Since they couldn’t even agree on a single catering supplier to dish out the bacon sarnies, it’s hardly surprising that the single launch has now been cancelled. Expect an official announcement in the Friday evening graveyard slot.

Is Flavio lobbying for a pardon?

I never spent much time chasing Flavio Briatore around the paddock; not because I found him odious, but because I couldn’t understand a word he said. I’m not the only one – an F1 high-up once told me that for similar reasons, whenever Flavio telephoned him he’d just say yes to everything.

Still, he was a fascinating character, and one of F1’s chief power brokers by dint of his friendship with Bernie Ecclestone and his network of F1 driver management contracts (not to mention his lucrative involvement in GP2 and related businesses). Besides keeping him plugged in to an inordinate number of revenue streams, this made him a far more influential figure in F1 than many people give him credit for.

It is for this reason that he has embarked on what appears to be the fools’ errand of launching a civil action in the French courts against the FIA. His lifetime ban from motorsport was calculated not only to deny him income but chiefly to exclude him from that which he held most dear: his seat at the top table of international motorsport; and his status as second only to Ecclestone among F1’s movers and shakers. Acquisition of money and dispensation of power; shorn of these facilities, he is just one of the little people.

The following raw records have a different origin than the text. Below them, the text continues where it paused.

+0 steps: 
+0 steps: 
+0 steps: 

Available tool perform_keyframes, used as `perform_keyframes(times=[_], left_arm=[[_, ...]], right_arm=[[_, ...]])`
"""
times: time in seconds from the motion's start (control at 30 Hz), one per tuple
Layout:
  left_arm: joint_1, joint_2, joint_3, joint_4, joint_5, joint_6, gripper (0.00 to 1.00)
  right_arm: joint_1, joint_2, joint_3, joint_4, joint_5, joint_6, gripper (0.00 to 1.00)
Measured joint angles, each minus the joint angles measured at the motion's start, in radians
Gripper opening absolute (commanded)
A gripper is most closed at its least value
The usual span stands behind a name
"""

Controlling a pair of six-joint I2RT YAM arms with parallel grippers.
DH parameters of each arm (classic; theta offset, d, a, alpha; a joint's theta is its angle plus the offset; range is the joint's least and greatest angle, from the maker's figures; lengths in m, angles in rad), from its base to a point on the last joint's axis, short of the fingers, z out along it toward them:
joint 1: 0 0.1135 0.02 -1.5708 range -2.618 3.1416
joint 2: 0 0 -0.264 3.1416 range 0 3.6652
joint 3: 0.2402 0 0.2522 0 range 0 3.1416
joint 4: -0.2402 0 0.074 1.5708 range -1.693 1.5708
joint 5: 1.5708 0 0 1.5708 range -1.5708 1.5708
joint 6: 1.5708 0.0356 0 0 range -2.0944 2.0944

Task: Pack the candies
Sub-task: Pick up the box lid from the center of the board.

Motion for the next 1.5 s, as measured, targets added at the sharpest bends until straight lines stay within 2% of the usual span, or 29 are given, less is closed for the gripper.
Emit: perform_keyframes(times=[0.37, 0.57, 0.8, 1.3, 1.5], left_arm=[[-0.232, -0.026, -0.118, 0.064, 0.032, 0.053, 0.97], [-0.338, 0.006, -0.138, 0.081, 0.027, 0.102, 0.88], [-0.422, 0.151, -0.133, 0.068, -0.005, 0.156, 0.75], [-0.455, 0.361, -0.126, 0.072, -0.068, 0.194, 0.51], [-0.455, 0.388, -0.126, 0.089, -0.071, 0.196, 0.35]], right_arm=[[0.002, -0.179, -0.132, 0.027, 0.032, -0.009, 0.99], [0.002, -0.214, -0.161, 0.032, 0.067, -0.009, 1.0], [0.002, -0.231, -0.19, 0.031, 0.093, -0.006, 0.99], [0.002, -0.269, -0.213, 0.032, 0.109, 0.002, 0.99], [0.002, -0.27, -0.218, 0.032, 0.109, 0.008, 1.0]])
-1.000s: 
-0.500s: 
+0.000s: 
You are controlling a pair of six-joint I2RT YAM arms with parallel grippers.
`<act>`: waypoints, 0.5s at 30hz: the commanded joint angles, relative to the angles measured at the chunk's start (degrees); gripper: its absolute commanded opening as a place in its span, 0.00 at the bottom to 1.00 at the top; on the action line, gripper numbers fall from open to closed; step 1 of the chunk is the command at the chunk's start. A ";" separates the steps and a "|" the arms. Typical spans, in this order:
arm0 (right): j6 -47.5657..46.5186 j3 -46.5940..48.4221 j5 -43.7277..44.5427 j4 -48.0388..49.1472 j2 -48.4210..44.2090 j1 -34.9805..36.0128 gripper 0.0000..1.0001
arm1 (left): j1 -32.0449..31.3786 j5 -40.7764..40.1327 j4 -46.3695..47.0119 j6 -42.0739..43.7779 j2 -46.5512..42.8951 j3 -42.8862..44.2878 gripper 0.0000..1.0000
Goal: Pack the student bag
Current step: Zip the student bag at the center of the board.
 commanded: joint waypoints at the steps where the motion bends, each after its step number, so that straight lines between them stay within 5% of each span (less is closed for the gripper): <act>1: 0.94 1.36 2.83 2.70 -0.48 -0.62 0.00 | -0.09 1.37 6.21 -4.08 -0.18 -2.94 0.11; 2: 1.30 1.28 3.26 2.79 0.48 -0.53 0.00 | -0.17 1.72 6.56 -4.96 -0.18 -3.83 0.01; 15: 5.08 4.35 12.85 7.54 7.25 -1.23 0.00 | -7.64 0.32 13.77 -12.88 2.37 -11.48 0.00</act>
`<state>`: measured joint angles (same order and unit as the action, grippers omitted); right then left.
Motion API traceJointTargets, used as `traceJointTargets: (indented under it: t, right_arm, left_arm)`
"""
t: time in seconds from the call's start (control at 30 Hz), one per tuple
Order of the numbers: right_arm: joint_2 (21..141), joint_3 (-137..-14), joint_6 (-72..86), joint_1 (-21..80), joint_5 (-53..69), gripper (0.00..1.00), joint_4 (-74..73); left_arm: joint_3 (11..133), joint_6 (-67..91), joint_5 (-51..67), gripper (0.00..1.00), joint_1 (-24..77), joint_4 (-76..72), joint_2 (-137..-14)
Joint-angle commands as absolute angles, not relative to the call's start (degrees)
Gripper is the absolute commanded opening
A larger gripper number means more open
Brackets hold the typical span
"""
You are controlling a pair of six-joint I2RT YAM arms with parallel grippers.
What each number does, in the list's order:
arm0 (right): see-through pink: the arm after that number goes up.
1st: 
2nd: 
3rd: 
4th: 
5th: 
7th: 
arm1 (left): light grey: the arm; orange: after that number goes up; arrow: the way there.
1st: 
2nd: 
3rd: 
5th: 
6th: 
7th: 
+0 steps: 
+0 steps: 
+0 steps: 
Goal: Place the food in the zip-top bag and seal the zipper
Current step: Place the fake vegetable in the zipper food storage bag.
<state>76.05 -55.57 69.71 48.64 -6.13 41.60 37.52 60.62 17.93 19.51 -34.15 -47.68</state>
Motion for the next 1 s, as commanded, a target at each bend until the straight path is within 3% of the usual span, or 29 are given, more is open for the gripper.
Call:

The court will reach a judgement early next month and it is tricky to predict the outcome. He was caught bang to rights in the race-fixing scandal and failed to turn up at the World Motor Sport Council meeting that determined his fate; and yet it is possible that his claims about the punishment being excessive – and motivated by Max Mosley’s personal desire for ‘revenge’ – may find a sympathetic ear (not on this blog, since you ask).

It says much about the arrogance of power that Briatore thinks he can erase the stain of his loathsome conduct. He doesn’t trouble himself with what the man on the street thinks. What matters to him is to regain some grip on the reins of power: the who-goes-where of the driver market and the what-goes-where of engine, chassis and tyre contracts.

So I was interested to hear in Monaco last week that the French court may not be Flavio’s final port of call. Some say that he and his people are already lobbying the new FIA president for an official pardon.

Stranger things have happened. Remember Richard Nixon?